Hitchhiker,_Pittsburgh_craft_beer

Momentum is building behind a bill that would deregulate growler sales in Minnesota. A “growler” is a 64oz reusable container that beer fans use to take home draft beer from their favorite breweries.  Currently in Minnesota breweries that produce over 20,000 barrels per Year are restricted from using these industry-standard beer-to-go containers.

Representative Jim Nash sponsored H.F. 1050/S.F. 874, which would end the restriction on big breweries selling growlers.  Representative Nash recently stated “It’s finally time to ‘Free the Growler’ and stop punishing five successful breweries in our state while removing a hurdle many growing breweries may face in the coming years”, Representative Nash is optimistic about the bills future, “Beer is bipartisan and we will have bipartisan support on our proposal in the House and Senate. We need lawmakers to overcome the resistance to change that has kept Minnesota’s liquor laws stuck in the 1940s.””

As craft beer continues to grow and establish a permanent foot hold in the market, many states have a game of catch up to play in terms of modernizing their laws to better reflect the current realities of the beer market. Industries can change significantly quicker than the laws governing them can. State by state quirks and out dated laws stifle the beer market, such as in Massachusetts where breweries are only allowed to fill growlers that they manufactured. In California the laws were the same as Massachusetts, until a recent reform which allowed customers to merely display a sticker of the brewery on the growler instead of requiring a custom receptacle just for that establishment.

Brewery owners argue that the restriction dis-incentivizes breweries to expand and hurts the industry as a whole. Jim Diley, The co-founder of Fulton Beer said “Year after Year, we’ve come back and have not seen success in moving that cap…. The bottom line is we are a family-run, locally-owned group of breweries that are seeking commonsense change.”

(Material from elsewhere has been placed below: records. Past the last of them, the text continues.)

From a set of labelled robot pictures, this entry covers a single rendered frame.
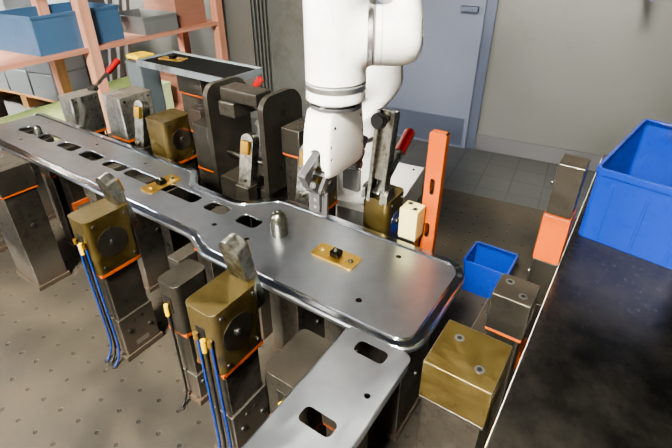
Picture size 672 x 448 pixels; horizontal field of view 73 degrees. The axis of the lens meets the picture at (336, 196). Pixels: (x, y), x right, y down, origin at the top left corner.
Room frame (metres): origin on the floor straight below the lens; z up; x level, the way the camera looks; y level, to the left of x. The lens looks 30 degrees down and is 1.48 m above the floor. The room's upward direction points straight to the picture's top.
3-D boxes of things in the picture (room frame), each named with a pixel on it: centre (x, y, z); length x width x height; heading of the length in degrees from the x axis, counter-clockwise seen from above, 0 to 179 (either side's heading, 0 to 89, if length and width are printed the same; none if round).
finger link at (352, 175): (0.68, -0.03, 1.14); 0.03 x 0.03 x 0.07; 56
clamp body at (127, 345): (0.70, 0.44, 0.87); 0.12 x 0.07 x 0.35; 146
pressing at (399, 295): (0.90, 0.41, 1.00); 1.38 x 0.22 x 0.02; 56
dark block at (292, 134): (0.94, 0.08, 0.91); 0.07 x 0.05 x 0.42; 146
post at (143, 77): (1.44, 0.60, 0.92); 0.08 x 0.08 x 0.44; 56
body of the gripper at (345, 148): (0.63, 0.00, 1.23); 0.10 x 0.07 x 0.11; 146
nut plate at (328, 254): (0.63, 0.00, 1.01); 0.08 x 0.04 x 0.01; 56

Supporters of this type of legislation should look at COVID as an opportunity to modernize laws governing alcohol sales. Rep Jim Nash is rallying support in his state to get rid of these obtuse restrictions. Eliminating arbitrary hoops that small businesses must jump through is a far better strategy for economic recovery than more government handouts. Breweries and small businesses across the country have been some of the hardest hit by the economic complications caused by COVID. This legislation will only serve to aid their recovery.